The statistics are „like a swimsuit – it reveals everything, but covers the most important things“. The devastation left behind by the massive number of people in the region going to work abroad does not disturb the authorities. On the contrary, their statistics conceal this problem – through data on the „reduction“ of unemployment. What do the authorities get by people moving out? First of all, the number of „hungry mouths“ is reduced. Then, the people leave disgruntled and ready to protest against the authorities. In addition, those leaving would anyway be voting for opposition and change. Then, people leaving opens the space for party employment, according to the principle – as professionals are leaving, their positions are taken up by those who are loyal (of course, party loyalty is qualification).

More than half of those who leave do not do it because they have no jobs.
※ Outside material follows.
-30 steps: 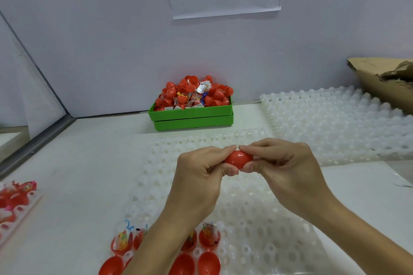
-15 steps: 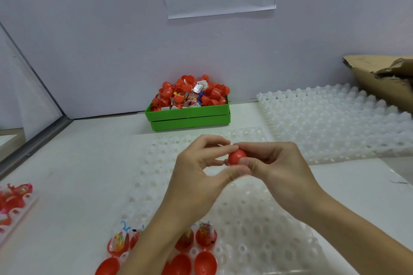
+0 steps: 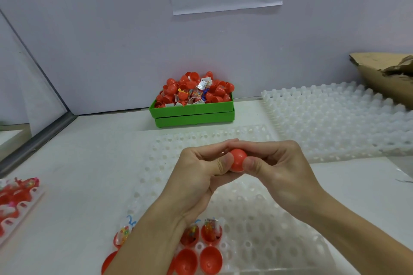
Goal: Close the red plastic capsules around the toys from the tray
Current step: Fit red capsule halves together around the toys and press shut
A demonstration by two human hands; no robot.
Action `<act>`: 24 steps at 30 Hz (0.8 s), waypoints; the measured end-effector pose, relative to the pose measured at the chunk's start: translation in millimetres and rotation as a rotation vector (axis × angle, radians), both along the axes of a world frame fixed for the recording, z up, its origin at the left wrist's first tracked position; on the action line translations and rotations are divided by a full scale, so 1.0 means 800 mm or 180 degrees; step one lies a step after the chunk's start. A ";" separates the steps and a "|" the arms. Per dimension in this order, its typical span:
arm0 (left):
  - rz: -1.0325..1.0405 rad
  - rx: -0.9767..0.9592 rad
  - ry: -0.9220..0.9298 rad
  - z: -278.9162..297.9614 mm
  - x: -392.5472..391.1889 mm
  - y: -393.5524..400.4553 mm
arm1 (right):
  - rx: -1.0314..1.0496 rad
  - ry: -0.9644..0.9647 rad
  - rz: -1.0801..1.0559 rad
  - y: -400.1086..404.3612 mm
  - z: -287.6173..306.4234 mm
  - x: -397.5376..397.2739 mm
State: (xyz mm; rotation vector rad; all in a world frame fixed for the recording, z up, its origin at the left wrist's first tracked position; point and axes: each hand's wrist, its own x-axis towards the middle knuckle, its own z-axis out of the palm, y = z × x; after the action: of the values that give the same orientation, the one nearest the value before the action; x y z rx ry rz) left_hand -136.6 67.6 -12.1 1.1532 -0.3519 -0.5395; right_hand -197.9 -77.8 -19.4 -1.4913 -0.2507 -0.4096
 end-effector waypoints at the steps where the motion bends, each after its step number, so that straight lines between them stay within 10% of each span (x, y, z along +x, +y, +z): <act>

They leave because they are dissatisfied with their earnings, working and living conditions because they have too many obligations for which they are not sufficiently rewarded… In the polls, most of them cite important reasons – lack of perspective, systemic corruption and crime, but also lack of democracy.

Since 1990, between 9 and 10 million people have left the Balkans! The best people are leaving. No one is trying to stop this „loss of substance“ and „demographic potential“ or „disappearance of the true elite“. No one, even in pre-election campaigns when everything is allowed, has mentioned this problem – not even as a false promise. Power is power – even in an „empty house“.